Seagate's Enterprise SATA SSD, the 600 Pro, has the best-in-class IOPS/watt rating and its endurance over a five-year usage-based warranty is two full drive writes a day. Like the 600, it comes with both 5mm and 7mm Z-height dimensions.

The HE version sacrifices some capacity for higher endurance. So it comes in 100 GB, 200 GB and 400 GB capacities and the 400 GB solution can have up to to 1080 TB (1PB) of data written to it written over the five-year warranty period.

Then there is Seagate's 1200 Enterprise SAS SSD. This is one of Seagate's big flash product and is built using 21nm Samsung MLC flash and has a 12 Gbit/s SAS dual-port interface. The capacity levels are 200 GB, 400 GB and 800 GB.

It has a lower average failure rate at 0.44 percent and the 800 GB device can have up to 14.6 PB written over its five-year warranty period, ie-- 10 full drive writes a day. It comes with encryption and has an instant secure erase feature.

The 1200 High Endurance version once again trades off some capacity for endurance and its capacities are 100 GB, 200 GB and 400 GB.

Seagate's new X8 Acelerator solution is built with Virident technology and is effectively a tweaked Virident FlashMax II. It uses Micron 25nm NAND. Seagate is using three different foundries for its flash at present, and has a HHHL - half-height, half-length - 8 lane PCIe 2.0 interface. The capacity levels are 550 GB, 1.1 TB and 2.2 TB.

The endurance is up to 33 PB written over the five-year warranty period and the average failure rate is 0.58 percent. Virident supplies a lot of added value software with its PCIe card products, such as storage memory software.

Seagate says: "The X8 Accelerator will include the base software for the product, which includes all the necessary device drivers and advanced flash management software to reduce latencies. We will be expanding the software portfolio in future releases and announcements."

Seagate has an adequate supply of NAND products through its relationship with Samsung, which obtained a near 10 percent shareholding in Seagate when it divested its hard disk drive business to Seagate late last year. The two companies have a relationship sealed with strong dollars, and it's always the best way to seal strong business relationships in place.
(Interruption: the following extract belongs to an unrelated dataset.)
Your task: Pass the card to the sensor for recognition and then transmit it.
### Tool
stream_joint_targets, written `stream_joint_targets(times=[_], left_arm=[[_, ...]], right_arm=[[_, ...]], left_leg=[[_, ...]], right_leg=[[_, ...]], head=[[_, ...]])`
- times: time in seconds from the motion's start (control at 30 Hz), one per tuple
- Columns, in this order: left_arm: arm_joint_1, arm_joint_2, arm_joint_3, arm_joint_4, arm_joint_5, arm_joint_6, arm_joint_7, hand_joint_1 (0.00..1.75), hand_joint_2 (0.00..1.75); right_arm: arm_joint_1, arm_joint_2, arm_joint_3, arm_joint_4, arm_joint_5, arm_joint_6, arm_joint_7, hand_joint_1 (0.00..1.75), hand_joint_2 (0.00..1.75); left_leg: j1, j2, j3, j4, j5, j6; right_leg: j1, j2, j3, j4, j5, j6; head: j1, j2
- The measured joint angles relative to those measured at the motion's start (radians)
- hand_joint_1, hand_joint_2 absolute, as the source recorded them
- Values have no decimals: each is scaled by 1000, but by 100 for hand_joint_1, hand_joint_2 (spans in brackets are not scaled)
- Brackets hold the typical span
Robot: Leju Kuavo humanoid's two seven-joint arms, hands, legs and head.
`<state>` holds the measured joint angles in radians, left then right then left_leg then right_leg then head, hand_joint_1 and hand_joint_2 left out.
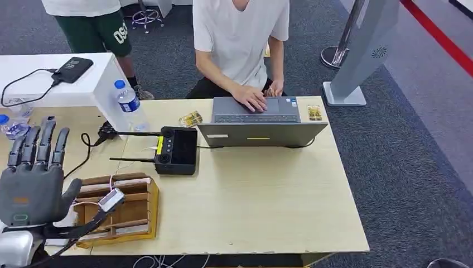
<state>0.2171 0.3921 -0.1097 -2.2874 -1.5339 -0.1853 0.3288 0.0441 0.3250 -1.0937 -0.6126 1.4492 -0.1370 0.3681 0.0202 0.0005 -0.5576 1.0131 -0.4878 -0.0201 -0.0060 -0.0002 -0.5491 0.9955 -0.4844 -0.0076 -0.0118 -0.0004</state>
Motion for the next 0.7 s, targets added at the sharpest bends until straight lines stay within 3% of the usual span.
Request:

Seagate has accomplished a significant broadening of its flash product range with this third generation revamp of its solid state product line.

It has a dedicated flash business unit and intends to be a Tier One flash product supplier. That will most likely place a lot more pressure on the other flash SSD and PCIe product suppliers like Fusion-io, Intel, Micron, LSI, sTEC and many others.

It will be interesting to see just how Western Digital responds to this new threat from it's number one and biggest competitor in the industry.

In other IT news

EMC is getting ready to announce a new software-defined storage product known as a Sea of Storage (SoS) as a new service category, among its Centera and Atmos object storage-based solutions.

EMC seems to suggest that a mid-May announcement date has been decided upon. At an analyst conference in March this year, EMC's David Goulden talked about Cold Core storage, a capacity-optimized storage pool.

At the conference, EMC also talked about its Bourne Project, an architecture for storage, networking and servers that separates the control and management plane from the data set.

OpenFlow is the control plane for networking and runs on commodity hardware. And the new system will be the storage control system. The storage data plane stores persistent data in appropriate places, such as disk arrays.

The Bourne data plane will also include both third-party and commodity storage, separate from VMAX, VNX and Isilon arrays. Block, file and object access constitute the data plane.